I licked my lip hesitantly, and then slid down onto the cushion. My hip brushed against his leg, causing me to shift away.

“Sorry,” I murmured.

He bounced Max in his lap. “Don’t be.”

We sat in silence as the movie played, his arm brushing mine every now and then. Max moved to Caleb’s other thigh, giving Caleb a chance to eat his pizza with his free arm. When he finished, I brought all our plates back to the kitchen.

When I came back into the living room, Caleb patted the spot next to him, so I’d know where to sit without hesitation. As soon as I settled in, he grabbed my hand and rested it on top of his thigh, interweaving our fingers together—all while his focus stayed on the movie.

My chest eased as I stared at our hands.

Before tonight, I wasn’t sure what was going to happen with us. I knew I wanted to talk to him again but couldn’t figure out what to say. Not before I’d let off some steam first. Who knew what I would have said to Caleb if I’d seen him before blowing up at Nathan?

“Smart choice with the movie,” he told me quietly, since Andy had already shushed us once when we tried to talk.

“Figured it was a safe bet.”

“You should have been at his third birthday party,” he mused, leaning toward me. “He wanted Spiderman everything. All the plates, cups, napkins, balloons, cookies, and cake were Spiderman themed. Tony dressed him up in a costume and gave him a toy web gun.”

“I bet he loved it.”

“Oh, he did.”

We sat quietly for a few minutes, just holding hands and waiting for the hidden scenes after the bloopers to appear on the screen.

“Thanks for coming over with food.”

He squeezed our palms. “You sounded like you were going to cry in your message.” He laughed. “Well, from what I understood of it. The first one was kind of jumbled.”

My face heated up. “I was stressed.”

I wasn’t sure stressed was the right word. Overwhelmed to have two kids to look after was probably better. And when Andy thought I was cooking for him? Lord, we would have all died from food poisoning. Iris would never forgive me, and I’d be locked up all because my cooking skills were nonexistent.

“I’ll stay as long as you need,” he promised.

Max let out a soft snore in Caleb’s arms, slowly falling to his side until he was propped against Caleb’s chest.

My ovaries screamed at the sight of them cuddling. How could they not? There was a hot guy holding a cute baby. 

“You’ve got a little drool,” he teased, gesturing toward the corner of my mouth.

I blushed. “I’m just impressed. You’re really good with them. Max cried so loudly the first time I held him I thought the police would be called for child abuse.”

Seriously, the kid scarred me from ever holding babies again.  

Caleb chuckled. “It took him a while to get used to people. But he’s doing a lot better than he was, although he’s still pretty shy.”

“I don’t see how with who his parents are.”

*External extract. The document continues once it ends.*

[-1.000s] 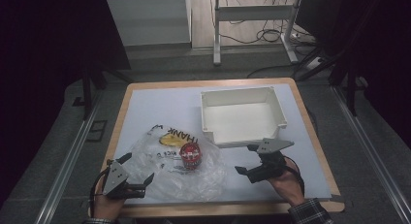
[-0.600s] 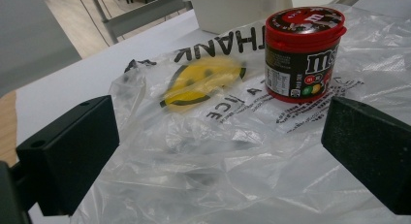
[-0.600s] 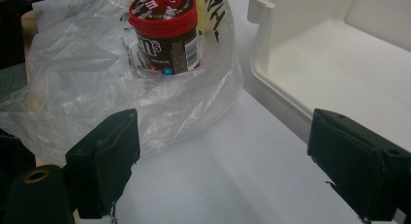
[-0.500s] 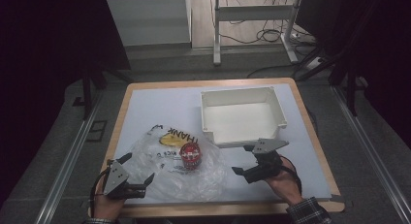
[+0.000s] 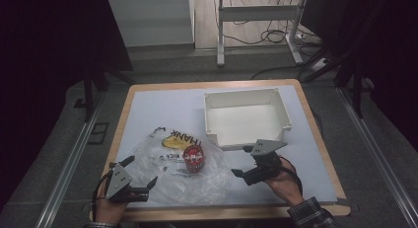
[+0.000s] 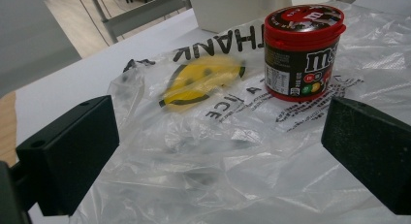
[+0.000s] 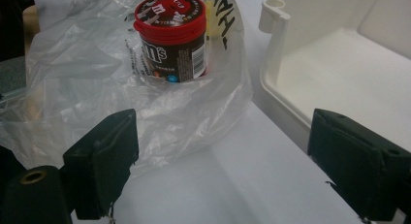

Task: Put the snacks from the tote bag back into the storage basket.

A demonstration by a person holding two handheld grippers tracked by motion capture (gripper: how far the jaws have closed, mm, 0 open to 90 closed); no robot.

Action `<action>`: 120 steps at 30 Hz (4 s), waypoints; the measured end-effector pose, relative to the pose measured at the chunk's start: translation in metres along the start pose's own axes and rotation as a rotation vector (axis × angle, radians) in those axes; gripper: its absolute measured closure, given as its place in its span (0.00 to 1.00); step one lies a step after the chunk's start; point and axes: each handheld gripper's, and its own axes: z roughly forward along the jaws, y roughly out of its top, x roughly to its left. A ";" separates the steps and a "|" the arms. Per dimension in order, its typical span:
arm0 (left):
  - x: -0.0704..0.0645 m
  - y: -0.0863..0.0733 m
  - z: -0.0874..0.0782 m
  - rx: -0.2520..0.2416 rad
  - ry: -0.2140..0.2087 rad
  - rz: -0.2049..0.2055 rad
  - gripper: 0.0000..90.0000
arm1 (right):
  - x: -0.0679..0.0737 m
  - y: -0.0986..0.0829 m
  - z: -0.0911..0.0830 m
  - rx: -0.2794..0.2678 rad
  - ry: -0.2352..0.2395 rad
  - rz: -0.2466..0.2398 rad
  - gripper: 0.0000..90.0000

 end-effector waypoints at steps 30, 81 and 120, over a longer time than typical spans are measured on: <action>0.000 0.000 0.000 0.003 0.002 0.003 0.00 | 0.003 0.024 0.031 0.037 0.030 -0.036 0.13; -0.001 0.000 0.000 -0.006 -0.006 -0.003 0.00 | 0.010 0.068 0.091 0.223 0.160 -0.118 0.06; -0.001 -0.001 0.000 0.010 0.005 0.016 0.00 | 0.025 0.089 0.160 0.497 0.137 -0.204 0.11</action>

Iris was an eccentric person. Her personality was loud and colorful, which was why I loved her. And Tony may have been a little calmer, but not by much. They balanced each other out.

Of course, Max wasn’t his own person yet. It’ll be interesting to see who he becomes when he’s older. Even Andy’s age.

I rested my head against the back of the couch, staring at the speckled beige ceiling. “It amazes me how well Iris and Tony keep it together. I saw how hard it was for them at first, but through the house renovations, drama, and every little life event that tried knocking them down, they survived. And their kids are great.”

“Nothing in life is easy, Paisley.”

I know.  

“But some things are worth it,” he added just as quietly, the implication of what he said between the lines resting in the silence between us.